Icelandic Actor Maria Thelma Smáradóttir Keeps Her Cool In ‘Arctic’

When Maria Thelma Smáradóttir’s (pronounced sma-ra-daughter) helicopter first appears in the upcoming survival film “Arctic,” Mads Mikkelsen thinks he will be rescued. But when her helicopter crashes, the tables turn and the stakes get higher for them both. As the mostly wordless movie unfolds under frighteningly difficult conditions, Mikkelsen’s character realizes that, not only does he have to save himself, he must now also save the helicopter pilot as well. With her enormous brown eyes and cracked lips, she shivers in the wreckage, desperate for salvation.

Although she had completed a few projects before this—like “Prisoners,” a TV series for Netflix Iceland—”Arctic” was Smáradóttir’s first feature film, and she couldn’t believe how difficult it was.

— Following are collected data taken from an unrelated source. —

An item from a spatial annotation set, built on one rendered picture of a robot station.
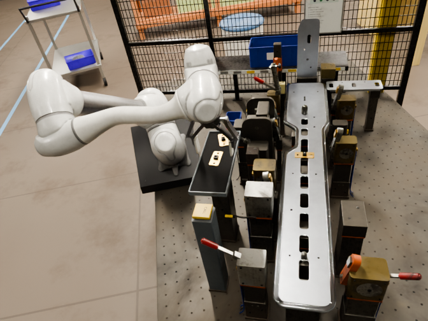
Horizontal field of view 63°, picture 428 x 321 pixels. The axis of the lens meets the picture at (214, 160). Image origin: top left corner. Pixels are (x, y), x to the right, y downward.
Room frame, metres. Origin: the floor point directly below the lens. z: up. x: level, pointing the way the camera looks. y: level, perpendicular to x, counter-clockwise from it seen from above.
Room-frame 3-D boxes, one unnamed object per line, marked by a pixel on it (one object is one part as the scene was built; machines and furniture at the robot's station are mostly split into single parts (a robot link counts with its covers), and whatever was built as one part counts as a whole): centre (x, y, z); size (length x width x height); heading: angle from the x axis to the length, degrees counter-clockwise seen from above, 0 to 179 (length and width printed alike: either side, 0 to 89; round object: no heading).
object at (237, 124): (1.40, -0.14, 0.89); 0.09 x 0.08 x 0.38; 72
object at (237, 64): (2.09, -0.48, 1.02); 0.90 x 0.22 x 0.03; 72
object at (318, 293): (1.15, -0.40, 1.00); 1.38 x 0.22 x 0.02; 162
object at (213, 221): (0.81, 0.07, 0.92); 0.08 x 0.08 x 0.44; 72
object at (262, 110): (1.33, -0.23, 0.95); 0.18 x 0.13 x 0.49; 162
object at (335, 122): (1.37, -0.66, 0.84); 0.10 x 0.05 x 0.29; 72
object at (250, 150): (1.15, -0.17, 0.90); 0.05 x 0.05 x 0.40; 72
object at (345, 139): (1.17, -0.60, 0.87); 0.12 x 0.07 x 0.35; 72
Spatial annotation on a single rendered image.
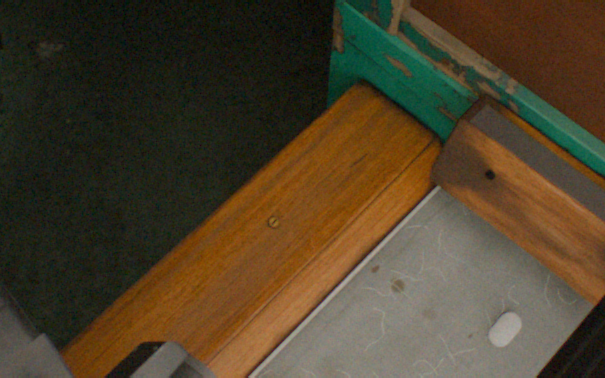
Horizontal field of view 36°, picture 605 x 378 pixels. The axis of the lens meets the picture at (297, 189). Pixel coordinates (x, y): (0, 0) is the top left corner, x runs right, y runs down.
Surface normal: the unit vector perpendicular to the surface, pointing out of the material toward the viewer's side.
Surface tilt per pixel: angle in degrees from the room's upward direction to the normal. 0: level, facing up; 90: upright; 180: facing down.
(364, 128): 0
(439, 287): 0
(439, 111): 88
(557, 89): 90
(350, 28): 90
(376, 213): 45
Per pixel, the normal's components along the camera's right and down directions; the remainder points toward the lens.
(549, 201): -0.62, 0.40
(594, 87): -0.68, 0.64
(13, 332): 0.62, -0.16
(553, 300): 0.01, -0.47
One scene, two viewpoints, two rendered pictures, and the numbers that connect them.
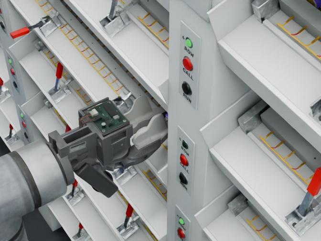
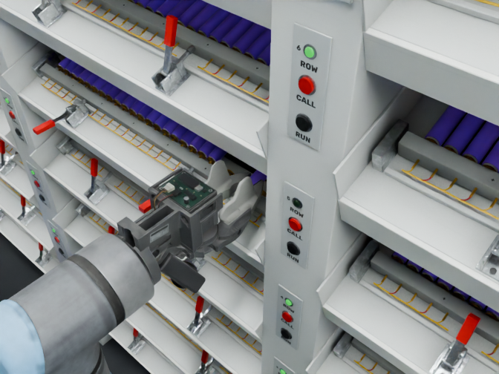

“The hardest part was probably just to stay calm and not let the cold get to you,” she said over the phone from Reykjavik, Iceland. “It could have been really easy to just break down. Because you can’t hide any feelings. We were in the middle of nowhere. We were always wet and cold. Just to stay calm and focused and not let the cold get the worst of you.”

After a particularly rough day on set, Mikkelsen confided to her that “Arctic” was one of the most challenging films he had ever done. And when she told him it was her first, “He just looked at me with a smirk and said, ‘That’s great. You will grow a thick skin after this.’ Which is totally true because everything since that shooting has been just child’s play,” she said in her lilting Nordic accent.  

Born and raised in Reykjavik to an Icelandic father and a Thai mother, Smáradóttir had the unique experience of being the first person of Asian descent and the first mixed person to graduate from the Icelandic Academy of the Arts in drama. As she waits for the March release of “Arctic,” she’s performing her own project called “Welcome Home” at the National Theater of Iceland, in which she explores her mixed-race identity onstage in front of a mostly homogenous audience.

“It’s a really fine line to talk about, because you really don’t want to shut people off,” she said. “Sometimes you’re scared of saying the wrong things or afraid that people won’t understand you. It’s really important to approach it with humor. It’s so funny when Icelandic people say how I speak Icelandic so well. ‘You speak Icelandic so clearly! How long have you lived here?’ ‘I’m born and raised here.’ ‘Really? Good for you!’”

She’d also like to convince casting agents that she doesn’t always have to play Asian foreigners like the Thai pilot in “Arctic.”

“I want to play Icelandic roles and not always play a tourist, an outsider or an immigrant,” she said. “I talk about how I can also play historical roles. Because who has the authority to tell me that I’m not Icelandic, but Asian or Thai? I’m just as much Icelandic as I am Thai.”

Indeed, she would make an amazing Norse goddess, who does the saving instead of getting saved.